Ignacio Gracia NoriegaIgnacio Gracia Noriega


Gracia Noriega, Mirador de sombras

Ignacio Gracia Noriega

Gautier, el viajero

El poeta francés se ganó la vida con la prosa

Théophile Gautier (1811-1872) es, por la fecha de su nacimiento, hace ahora doscientos años, el último de los románticos franceses y, aunque Víctor Hugo, nueve años mayor que él, le sobrevivió otros trece años, Gautier estaba más abierto a posibilidades que el retumbante autor de «La leyenda de los siglos» no contemplaba, por lo que se le considera puente entre la poesía romántica y los primeros escarceos del parnasianismo; y no porque el poeta no estuviera en el meollo romántico; asistió, siendo muy joven, con melenas y chaleco rojo, al tumultuoso estreno de «Hernani», y fue, en su inevitable etapa bohemia, el amigo de Gérard de Nerval, el romántico francés que mejor sobrevive a su época, pese a su corta obra en verso. Si el romanticismo francés tiene alguna vigencia es por Hugo, que más que poeta era una fuerza de la naturaleza, y acaso por Vigny, recatado y altanero, precursor de Montherlant, y desde luego por Nerval.
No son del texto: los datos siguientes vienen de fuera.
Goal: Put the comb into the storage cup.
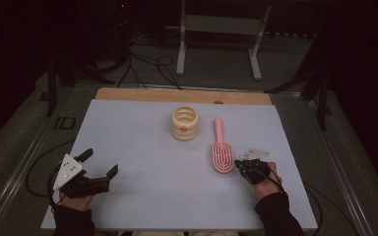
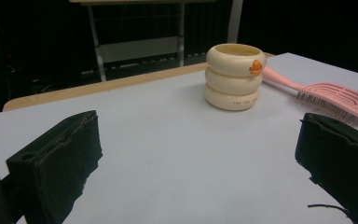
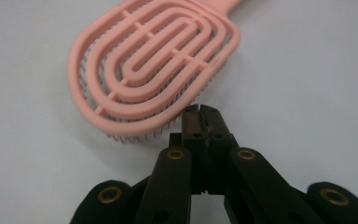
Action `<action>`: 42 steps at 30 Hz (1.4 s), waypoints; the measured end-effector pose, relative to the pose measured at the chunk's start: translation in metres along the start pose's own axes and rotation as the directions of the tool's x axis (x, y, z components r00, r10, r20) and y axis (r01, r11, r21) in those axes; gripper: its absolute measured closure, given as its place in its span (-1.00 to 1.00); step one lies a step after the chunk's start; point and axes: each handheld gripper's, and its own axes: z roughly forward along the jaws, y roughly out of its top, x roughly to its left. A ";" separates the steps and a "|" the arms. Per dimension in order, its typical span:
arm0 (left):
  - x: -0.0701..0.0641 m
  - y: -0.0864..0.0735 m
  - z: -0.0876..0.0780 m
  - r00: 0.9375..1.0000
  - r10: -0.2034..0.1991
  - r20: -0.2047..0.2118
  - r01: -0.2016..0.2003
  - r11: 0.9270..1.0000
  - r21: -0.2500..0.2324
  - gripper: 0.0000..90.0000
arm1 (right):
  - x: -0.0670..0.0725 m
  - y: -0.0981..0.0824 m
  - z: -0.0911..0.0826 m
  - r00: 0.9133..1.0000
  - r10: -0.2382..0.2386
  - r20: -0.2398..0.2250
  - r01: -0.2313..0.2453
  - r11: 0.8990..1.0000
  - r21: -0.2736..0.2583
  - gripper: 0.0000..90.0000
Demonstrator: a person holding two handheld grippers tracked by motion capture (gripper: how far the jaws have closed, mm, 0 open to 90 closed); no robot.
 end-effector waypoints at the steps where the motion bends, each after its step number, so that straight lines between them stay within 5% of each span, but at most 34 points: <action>1: 0.000 0.000 0.000 1.000 -0.001 0.000 0.001 1.000 0.001 -0.98 | 0.001 0.000 0.000 1.000 -0.006 -0.002 0.006 1.000 -0.001 0.99; 27: 0.000 0.000 0.001 1.000 0.004 0.002 -0.004 1.000 0.005 -0.98 | 0.051 0.046 0.027 0.988 -0.119 -0.103 0.118 0.993 -0.017 0.99; 42: 0.000 -0.001 0.001 1.000 0.006 0.004 -0.006 1.000 0.008 -0.97 | 0.054 0.063 0.047 0.990 -0.105 -0.098 0.104 0.994 -0.013 0.99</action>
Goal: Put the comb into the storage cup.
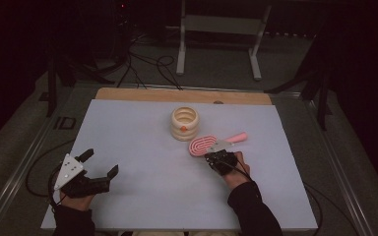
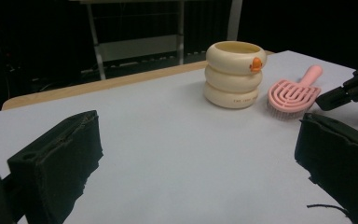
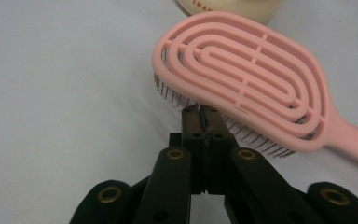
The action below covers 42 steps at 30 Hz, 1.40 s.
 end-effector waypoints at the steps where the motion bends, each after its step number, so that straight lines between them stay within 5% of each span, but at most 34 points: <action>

Gautier como poeta hoy cuenta poco: es el equivalente a Lamartine, éste proyectado hacia el pasado y Gautier hacia el futuro. A partir de él, está la gran poesía francesa; Baudelaire, Rimbaud, Mallarmé, a la que es inevitable agregar a Nerval, y más que por su obra por su influencia posterior, a Laforgue. Ahí está la poesía moderna surgiendo del romanticismo, apadrinada o comadroneada por Poe y Nerval. Baudelaire, que dedicó a Gautier un artículo amable, le señala como «el escritor por excelencia; porque es el esclavo de su deber, porque obedece sin cesar a las necesidades de su función, porque el gusto de lo "bello" es para él un "fatum", porque ha hecho de su deber una idea fija». De Gautier es la repetida afirmación de que una cosa bella, si es útil, deja de ser bella. Mas él dedicó una parte muy considerable de su actividad a una ocupación tan utilitaria como colaborar en los periódicos y a escribir abundante prosa, bien narrativa («Espirita», «La novela de una momia»), bien de los asuntos más variados, entre los que se incluyen los relatos de viajes. El poeta a quien Baudelaire calificó como el «perfecto mago de las letras francesas» en la dedicatoria de «Las flores del mal» no se dejaba llevar por el arrebato poético y componía una poesía ligera, bien cincelada y agradable, como son sus «Esmaltes y camafeos». Con el paso de los años, engordó, se recortó la barba y tenía el orondo aspecto de un buen burgués.

Además de poeta, fue viajero que recorrió Italia, Grecia, Rusia y Turquía; en 1840 acompaña a España al millonario Eugène Piot para asesorarle en la compra de antigüedades y pinturas: el resultado es el libro «Viaje a España», en el que recorre el país del occidente de Europa como si fuera el Levante que tanto deslumbraba a los románticos. Como Byron o Beckford, ofrece una visión orientalista de España. Los viajeros franceses pretendían ver en España lo que se negaban a ver en su país. Tan sólo los Pirineos separaban Europa de Oriente: lo que no deja de ser literariamente tentador. Elogia la belleza de las mujeres como algo exótico y atraviesa la Alpujarra como si se tratara del desierto de Arabia. Pero no por ello se trata de un viajero deslumbrado o despistado. Observa en las ciudades que los burgueses se obstinan en «dar pruebas de civilización luciendo pantalones de trabillas». Aspiran a ser europeos dando la espalda a su país. Este grave problema español de toda época ha sido captado con agudeza por Gautier.